-- Assignment --
What lines below include the string "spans"? Pick them out and copy them.

-- Recorded data --
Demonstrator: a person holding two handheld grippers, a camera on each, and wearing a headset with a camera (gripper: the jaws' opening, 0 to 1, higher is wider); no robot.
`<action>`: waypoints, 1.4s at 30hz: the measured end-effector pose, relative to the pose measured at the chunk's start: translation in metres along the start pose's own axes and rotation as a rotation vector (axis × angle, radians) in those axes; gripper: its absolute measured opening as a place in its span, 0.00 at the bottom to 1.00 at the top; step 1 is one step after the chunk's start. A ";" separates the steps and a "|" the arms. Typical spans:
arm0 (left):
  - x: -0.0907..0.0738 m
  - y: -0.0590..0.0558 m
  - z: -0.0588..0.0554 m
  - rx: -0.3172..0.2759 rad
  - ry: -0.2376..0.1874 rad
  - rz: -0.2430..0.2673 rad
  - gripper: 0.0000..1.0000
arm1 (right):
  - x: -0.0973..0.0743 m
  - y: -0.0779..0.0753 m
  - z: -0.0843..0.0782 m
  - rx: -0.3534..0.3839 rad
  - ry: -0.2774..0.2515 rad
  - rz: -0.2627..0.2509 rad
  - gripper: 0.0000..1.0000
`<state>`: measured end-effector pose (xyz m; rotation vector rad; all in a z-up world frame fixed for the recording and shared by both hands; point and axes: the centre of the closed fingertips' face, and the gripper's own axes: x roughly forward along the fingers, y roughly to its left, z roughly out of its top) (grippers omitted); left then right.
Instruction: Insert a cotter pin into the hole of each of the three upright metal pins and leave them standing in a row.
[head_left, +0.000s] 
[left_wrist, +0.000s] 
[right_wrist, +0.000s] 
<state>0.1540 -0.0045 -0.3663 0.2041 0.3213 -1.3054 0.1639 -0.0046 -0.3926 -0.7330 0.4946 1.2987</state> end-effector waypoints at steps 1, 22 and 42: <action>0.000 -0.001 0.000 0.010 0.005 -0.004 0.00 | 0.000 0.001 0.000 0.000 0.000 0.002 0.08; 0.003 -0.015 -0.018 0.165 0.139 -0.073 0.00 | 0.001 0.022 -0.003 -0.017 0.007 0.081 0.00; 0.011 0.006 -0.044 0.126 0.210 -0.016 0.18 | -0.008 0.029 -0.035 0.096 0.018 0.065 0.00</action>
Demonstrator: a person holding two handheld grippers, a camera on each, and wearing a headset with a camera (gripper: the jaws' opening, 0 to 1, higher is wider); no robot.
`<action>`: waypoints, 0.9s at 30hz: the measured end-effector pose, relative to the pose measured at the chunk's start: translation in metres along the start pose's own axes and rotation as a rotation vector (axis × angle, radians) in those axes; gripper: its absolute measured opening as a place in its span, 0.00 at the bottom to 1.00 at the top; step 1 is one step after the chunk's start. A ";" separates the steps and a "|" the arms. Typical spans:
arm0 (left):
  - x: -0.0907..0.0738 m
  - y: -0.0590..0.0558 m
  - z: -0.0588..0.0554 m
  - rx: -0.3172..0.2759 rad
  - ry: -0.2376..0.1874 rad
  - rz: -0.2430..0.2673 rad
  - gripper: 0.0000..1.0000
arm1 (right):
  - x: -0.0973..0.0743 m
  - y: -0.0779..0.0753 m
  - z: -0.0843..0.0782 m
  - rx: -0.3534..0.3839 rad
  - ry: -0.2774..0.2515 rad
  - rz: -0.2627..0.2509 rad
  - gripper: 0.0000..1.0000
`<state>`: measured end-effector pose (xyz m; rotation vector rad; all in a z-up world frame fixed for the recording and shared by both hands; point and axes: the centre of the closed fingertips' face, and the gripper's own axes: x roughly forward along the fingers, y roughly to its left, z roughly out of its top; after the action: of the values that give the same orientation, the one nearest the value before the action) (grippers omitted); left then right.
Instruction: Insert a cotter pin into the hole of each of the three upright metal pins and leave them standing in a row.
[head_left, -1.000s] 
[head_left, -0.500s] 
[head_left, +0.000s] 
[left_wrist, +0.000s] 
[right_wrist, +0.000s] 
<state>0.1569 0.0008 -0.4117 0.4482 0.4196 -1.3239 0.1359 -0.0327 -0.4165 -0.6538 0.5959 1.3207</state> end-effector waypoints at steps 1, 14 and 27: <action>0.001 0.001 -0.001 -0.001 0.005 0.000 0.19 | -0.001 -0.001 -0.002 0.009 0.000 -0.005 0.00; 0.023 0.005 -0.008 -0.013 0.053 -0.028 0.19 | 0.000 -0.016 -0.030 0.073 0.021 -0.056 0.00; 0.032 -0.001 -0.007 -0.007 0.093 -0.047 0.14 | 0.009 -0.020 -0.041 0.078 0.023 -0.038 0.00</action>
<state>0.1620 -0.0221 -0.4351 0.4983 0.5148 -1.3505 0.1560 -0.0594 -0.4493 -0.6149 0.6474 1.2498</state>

-- Answer to this exercise --
`<action>`: waypoints, 1.4s at 30hz: the measured end-effector pose, relative to the pose measured at the chunk's start: translation in metres along the start pose's own axes and rotation as a rotation vector (axis × angle, radians) in those axes; gripper: its absolute measured opening as a place in its span, 0.00 at the bottom to 1.00 at the top; step 1 is one step after the chunk's start. A ";" separates the steps and a "|" the arms. Typical spans:
`<action>`: waypoints, 0.9s at 30hz: the measured end-effector pose, relative to the pose measured at the chunk's start: translation in metres along the start pose's own axes and rotation as a rotation vector (axis × angle, radians) in those axes; gripper: its absolute measured opening as a place in its span, 0.00 at the bottom to 1.00 at the top; step 1 is one step after the chunk's start. A ";" separates the steps and a "|" the arms. Typical spans:

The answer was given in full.